_What you have to do_
Everything in the data that follows should be given again verbatim, except the images.

BEGIN

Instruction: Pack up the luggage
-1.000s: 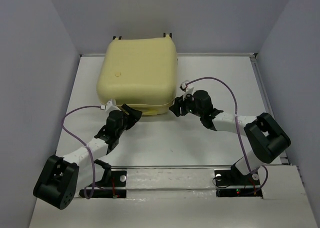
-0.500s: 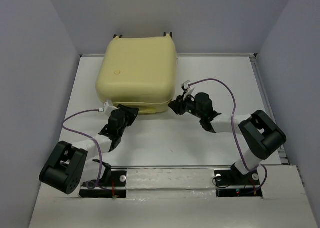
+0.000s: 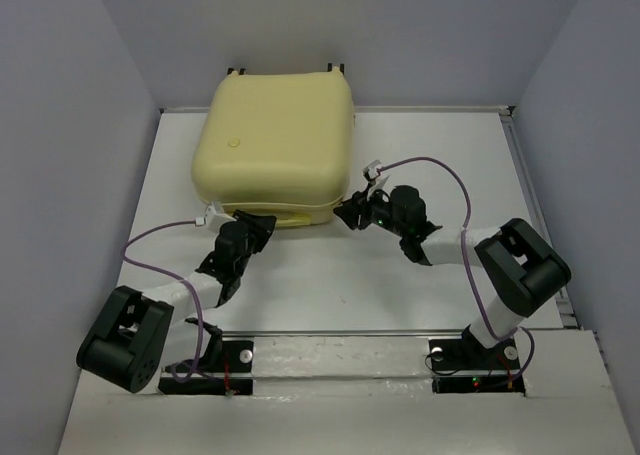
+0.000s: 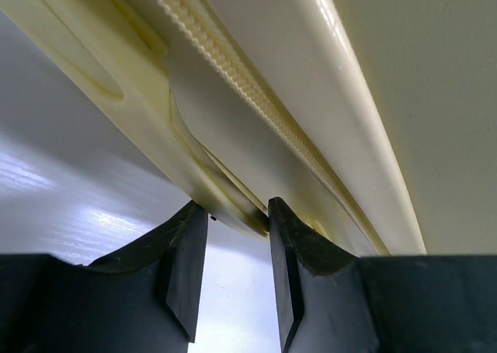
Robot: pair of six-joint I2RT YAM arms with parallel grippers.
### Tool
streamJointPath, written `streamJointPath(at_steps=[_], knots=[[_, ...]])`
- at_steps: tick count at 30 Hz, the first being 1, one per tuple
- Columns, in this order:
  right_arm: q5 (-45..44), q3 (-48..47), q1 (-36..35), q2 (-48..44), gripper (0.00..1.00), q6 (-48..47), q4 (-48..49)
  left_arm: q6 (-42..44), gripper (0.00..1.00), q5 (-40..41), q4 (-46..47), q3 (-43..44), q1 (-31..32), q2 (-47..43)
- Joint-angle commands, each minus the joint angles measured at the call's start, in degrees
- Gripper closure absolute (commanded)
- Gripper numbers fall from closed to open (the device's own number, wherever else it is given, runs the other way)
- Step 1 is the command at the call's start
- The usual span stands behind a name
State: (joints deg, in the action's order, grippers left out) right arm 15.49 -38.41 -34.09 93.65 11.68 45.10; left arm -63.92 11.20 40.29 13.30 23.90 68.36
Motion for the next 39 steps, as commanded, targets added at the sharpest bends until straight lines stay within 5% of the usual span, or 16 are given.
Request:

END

_Response to this task_
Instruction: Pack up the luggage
-1.000s: 
-0.500s: 
+0.000s: 
+0.000s: 
Robot: pair of six-joint I2RT YAM arms with parallel grippers.
### Tool
streamJointPath, written `streamJointPath(at_steps=[_], knots=[[_, ...]])`
- at_steps: tick count at 30 Hz, the first being 1, one per tuple
- Columns, in this order:
  right_arm: q5 (-45..44), q3 (-48..47), q1 (-36..35), q2 (-48..44), gripper (0.00..1.00), q6 (-48..47), q4 (-48..49)
  left_arm: q6 (-42..44), gripper (0.00..1.00), q5 (-40..41), q4 (-46..47), q3 (-43..44), q1 (-31..32), q2 (-47..43)
- Joint-angle commands, each minus the joint angles measured at the call's start, in degrees
- Gripper closure absolute (commanded)
- Gripper numbers fall from closed to open (the device's own number, wherever else it is given, runs the other way)
- Step 1 is the command at the call's start
- The usual span stands behind a name
State: (joints deg, in the action's order, grippers left out) right arm 15.49 -38.41 -34.09 93.65 11.68 45.10; left arm -63.92 11.20 40.29 13.30 23.90 68.36
Motion for the next 39 steps, as commanded, targets added at the sharpest bends until straight lines stay within 5% of the usual span, or 16 are given.
Request:

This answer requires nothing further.